リュート奏者ナカガワの「その手はくわなの・・・」

続「スイス音楽留学記バーゼルの風」

少年たちは秀吉の前でどういう曲を演奏したか(1)

2021年06月30日 22時51分18秒 | 音楽系
先日の日経新聞朝刊文化欄に、星野博美さんのエッセイが掲載されていました。私の中では「マイブーム」ですが、世間的には特にそうではないと思います。一瞬「マイブーム」が飛び火したのではと思いましたが、そんなはずはありません。(笑)

星野博美さんのご著書で秀吉御前演奏曲が「皇帝の歌」というのはおかしい説を拝見し、別の角度で「おかしい説」を唱えていた私は大いに勇気づけられました。

私は音楽史的な面から「おかしい説」を唱えていたわけですが、彼らの行動を踏まえ、もう少し具体的に、彼らがどこで、どんな音楽家に会い、どういう曲を覚えたり書き留めてきたかという可能性を探ってみたいと思います。

それにはまず彼らがたどった道筋をたどることが必要だと思いますので、以下に書いてみたいと思います。(若桑みどり著の「クアトロ・ラッガツィ」を参照しました)

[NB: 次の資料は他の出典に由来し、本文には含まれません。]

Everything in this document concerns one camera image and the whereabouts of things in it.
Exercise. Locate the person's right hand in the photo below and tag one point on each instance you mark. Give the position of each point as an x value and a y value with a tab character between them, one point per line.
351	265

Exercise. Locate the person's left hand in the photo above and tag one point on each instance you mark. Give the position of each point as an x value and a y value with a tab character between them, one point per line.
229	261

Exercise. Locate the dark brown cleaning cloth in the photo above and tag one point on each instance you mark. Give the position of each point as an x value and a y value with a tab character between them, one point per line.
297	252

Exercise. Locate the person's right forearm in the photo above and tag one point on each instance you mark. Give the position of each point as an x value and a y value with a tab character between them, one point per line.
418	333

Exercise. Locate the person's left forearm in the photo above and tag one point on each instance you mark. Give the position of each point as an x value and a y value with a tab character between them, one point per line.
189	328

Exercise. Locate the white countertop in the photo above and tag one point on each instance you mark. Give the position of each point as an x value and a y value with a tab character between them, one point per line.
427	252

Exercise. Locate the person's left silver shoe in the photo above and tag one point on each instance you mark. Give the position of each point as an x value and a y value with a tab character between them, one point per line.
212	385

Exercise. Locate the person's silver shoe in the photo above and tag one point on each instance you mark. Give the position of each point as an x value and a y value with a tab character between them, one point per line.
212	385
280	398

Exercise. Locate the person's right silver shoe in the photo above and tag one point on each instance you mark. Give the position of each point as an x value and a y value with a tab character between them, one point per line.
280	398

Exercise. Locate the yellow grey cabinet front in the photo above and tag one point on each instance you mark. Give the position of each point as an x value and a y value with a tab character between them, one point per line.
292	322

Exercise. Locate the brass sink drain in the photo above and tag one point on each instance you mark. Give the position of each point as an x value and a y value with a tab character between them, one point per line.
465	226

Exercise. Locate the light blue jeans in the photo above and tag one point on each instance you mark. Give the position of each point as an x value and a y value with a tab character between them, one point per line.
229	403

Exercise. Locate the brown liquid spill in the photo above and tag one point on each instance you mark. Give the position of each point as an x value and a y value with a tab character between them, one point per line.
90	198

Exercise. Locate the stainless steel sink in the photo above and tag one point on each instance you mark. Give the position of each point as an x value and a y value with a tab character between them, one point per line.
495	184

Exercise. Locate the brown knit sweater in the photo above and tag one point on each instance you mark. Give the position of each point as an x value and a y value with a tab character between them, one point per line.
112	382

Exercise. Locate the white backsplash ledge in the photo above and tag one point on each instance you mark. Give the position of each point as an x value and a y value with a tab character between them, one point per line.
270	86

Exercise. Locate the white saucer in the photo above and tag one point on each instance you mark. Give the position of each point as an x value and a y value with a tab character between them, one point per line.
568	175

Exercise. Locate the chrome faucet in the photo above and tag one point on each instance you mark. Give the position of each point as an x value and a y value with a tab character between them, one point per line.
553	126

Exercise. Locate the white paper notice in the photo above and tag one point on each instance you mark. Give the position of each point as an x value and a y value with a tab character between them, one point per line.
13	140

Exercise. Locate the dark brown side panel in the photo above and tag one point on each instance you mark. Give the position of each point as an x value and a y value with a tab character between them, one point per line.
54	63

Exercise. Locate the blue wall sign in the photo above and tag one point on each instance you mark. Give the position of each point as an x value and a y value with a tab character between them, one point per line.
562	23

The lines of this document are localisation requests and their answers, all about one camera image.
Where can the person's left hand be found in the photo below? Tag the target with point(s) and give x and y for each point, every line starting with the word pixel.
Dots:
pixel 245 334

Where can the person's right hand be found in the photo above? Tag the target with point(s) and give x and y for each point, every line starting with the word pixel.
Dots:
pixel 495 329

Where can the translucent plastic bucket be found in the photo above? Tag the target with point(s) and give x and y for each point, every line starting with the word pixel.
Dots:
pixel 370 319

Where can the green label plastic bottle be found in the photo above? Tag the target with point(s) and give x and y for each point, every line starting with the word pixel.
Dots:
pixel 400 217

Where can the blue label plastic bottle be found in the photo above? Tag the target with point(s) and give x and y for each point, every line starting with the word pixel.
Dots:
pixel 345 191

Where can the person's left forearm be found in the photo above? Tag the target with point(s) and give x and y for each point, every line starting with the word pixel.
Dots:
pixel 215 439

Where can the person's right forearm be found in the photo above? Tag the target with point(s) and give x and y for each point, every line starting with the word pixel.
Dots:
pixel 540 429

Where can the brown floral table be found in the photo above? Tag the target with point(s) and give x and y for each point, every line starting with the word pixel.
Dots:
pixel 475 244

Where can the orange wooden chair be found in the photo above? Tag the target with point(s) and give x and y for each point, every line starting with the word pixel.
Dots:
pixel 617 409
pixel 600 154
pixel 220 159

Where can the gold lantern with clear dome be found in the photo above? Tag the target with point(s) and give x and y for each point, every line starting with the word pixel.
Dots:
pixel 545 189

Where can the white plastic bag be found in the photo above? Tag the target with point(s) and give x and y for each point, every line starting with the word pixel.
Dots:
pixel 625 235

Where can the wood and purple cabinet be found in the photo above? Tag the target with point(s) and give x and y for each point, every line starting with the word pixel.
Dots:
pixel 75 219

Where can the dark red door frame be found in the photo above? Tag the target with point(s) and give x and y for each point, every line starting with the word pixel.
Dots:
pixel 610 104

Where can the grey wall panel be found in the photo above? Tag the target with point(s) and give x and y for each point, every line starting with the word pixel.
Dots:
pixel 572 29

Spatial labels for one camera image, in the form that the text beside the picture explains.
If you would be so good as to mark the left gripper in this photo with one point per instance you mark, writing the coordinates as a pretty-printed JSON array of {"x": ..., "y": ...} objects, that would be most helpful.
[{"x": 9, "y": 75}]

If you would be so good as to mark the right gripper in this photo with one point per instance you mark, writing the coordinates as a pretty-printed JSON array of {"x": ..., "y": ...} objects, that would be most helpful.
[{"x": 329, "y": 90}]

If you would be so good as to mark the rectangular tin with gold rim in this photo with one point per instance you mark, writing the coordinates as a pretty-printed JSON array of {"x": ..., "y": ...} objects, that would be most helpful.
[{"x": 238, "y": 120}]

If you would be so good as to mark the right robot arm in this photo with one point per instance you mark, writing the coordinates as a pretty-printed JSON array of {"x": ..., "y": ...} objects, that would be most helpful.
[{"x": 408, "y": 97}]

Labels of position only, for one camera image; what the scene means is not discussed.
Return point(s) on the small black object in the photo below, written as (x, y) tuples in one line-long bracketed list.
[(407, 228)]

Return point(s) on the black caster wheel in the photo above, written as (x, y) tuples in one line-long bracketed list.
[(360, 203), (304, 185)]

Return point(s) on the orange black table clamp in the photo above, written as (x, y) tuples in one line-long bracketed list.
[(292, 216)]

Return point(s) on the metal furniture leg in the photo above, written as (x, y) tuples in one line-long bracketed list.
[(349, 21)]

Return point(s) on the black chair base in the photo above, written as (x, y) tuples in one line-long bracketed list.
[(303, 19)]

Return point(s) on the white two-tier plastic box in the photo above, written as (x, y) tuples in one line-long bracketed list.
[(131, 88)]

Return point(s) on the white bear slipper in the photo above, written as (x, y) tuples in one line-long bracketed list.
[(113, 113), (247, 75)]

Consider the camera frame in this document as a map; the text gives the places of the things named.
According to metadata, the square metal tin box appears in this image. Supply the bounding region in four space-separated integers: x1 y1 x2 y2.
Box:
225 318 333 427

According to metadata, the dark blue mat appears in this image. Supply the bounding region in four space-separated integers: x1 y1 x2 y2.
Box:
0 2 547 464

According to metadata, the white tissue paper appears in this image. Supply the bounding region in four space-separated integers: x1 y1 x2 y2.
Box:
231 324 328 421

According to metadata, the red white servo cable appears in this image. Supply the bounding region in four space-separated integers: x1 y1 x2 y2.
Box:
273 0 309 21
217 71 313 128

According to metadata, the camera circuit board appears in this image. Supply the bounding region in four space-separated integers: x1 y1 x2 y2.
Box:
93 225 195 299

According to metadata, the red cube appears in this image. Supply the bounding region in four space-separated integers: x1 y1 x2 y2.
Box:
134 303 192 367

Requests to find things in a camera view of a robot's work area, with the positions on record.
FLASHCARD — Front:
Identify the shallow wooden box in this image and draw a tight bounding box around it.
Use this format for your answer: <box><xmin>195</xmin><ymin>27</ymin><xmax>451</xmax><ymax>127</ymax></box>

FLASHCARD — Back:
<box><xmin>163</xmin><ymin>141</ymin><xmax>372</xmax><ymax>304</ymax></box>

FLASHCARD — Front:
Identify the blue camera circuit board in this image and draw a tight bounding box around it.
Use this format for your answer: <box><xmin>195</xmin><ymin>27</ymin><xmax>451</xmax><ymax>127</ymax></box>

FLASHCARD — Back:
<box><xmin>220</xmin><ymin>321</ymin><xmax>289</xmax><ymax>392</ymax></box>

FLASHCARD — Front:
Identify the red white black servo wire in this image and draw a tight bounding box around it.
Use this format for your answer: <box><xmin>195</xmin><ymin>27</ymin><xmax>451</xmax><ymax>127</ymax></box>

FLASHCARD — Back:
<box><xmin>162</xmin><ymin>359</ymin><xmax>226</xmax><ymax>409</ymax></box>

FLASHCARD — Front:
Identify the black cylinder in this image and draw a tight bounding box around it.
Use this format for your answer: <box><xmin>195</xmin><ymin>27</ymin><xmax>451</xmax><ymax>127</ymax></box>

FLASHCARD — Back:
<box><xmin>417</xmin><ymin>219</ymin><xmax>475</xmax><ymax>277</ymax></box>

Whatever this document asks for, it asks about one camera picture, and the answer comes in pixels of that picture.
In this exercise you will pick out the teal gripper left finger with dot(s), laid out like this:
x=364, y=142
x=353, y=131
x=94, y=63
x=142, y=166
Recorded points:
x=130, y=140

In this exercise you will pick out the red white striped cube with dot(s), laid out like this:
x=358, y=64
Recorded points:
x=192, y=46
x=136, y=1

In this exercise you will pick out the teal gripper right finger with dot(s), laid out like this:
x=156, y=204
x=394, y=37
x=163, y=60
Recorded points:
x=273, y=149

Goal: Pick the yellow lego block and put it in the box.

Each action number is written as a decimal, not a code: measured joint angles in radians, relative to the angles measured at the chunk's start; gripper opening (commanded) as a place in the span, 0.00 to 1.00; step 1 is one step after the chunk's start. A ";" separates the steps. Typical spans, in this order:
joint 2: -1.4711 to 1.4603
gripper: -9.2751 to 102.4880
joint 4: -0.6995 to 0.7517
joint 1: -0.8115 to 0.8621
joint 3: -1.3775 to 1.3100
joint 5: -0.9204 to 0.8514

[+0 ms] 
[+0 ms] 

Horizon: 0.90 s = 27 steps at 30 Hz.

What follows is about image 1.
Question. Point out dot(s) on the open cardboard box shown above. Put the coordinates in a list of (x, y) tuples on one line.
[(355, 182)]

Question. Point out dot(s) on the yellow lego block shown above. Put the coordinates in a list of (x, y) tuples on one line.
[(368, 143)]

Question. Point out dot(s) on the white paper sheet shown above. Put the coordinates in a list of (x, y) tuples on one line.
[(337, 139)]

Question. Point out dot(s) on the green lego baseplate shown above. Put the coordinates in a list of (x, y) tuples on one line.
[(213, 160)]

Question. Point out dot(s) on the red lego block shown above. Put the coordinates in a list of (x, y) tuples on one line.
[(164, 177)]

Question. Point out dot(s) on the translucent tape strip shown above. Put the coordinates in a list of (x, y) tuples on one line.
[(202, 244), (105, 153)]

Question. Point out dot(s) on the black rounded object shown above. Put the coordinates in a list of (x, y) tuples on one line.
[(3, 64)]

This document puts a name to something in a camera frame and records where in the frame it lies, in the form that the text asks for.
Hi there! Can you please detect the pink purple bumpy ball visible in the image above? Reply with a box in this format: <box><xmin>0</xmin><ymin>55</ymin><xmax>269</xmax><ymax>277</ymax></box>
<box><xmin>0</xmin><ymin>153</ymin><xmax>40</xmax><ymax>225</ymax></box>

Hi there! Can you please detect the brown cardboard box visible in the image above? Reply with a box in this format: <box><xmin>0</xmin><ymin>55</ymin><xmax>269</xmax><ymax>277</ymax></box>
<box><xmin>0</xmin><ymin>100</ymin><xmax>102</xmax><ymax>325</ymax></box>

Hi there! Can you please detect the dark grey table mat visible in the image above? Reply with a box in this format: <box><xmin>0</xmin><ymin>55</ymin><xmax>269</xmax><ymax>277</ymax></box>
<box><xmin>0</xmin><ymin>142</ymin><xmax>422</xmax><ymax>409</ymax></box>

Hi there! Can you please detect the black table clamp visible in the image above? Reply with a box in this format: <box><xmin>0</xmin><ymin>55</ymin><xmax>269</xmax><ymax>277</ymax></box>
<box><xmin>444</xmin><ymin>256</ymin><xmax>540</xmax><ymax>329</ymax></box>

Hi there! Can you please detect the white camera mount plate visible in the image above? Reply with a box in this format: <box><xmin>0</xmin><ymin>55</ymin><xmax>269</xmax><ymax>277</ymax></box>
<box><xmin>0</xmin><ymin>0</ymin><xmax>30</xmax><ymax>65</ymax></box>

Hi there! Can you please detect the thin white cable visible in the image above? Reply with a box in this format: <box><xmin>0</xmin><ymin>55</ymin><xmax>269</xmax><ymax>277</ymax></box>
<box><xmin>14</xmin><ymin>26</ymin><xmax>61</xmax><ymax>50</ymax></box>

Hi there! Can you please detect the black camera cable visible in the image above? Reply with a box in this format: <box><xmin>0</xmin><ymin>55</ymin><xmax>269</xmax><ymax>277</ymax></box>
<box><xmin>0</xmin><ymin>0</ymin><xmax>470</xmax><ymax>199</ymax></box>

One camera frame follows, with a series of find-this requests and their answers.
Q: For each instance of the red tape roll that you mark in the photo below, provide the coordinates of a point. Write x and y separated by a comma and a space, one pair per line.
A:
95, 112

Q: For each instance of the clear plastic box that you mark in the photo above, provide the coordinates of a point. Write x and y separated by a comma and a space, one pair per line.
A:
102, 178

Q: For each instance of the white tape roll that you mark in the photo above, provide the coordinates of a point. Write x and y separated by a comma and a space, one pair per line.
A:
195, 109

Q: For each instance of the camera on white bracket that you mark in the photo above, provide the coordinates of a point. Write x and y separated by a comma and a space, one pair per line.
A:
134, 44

1582年2月、伊東マンショ、千々石ミゲル、原マルティーノ、中浦ジュリアンら一行が長崎を出帆する。

マカオ、ゴア(インド)を経て
(1582年6月に信長が光秀に討たれる)

1584年8月、リスボン到着。

1584年11月、フェリペ2世に謁見。

1585年3月、ローマ到着。教皇グレゴリオ13世に謁見。

1585年6月、ローマを出発。

1586年4月、リスボン出帆。

以下略で長崎に帰還したのは1590年です。

フェリペ2世はスペイン王ですが、1580年からポルトガル国王も兼ねていました。出発して4ヵ月後には信長が討たれていますので、ここですでに梯子をはずされていたわけです。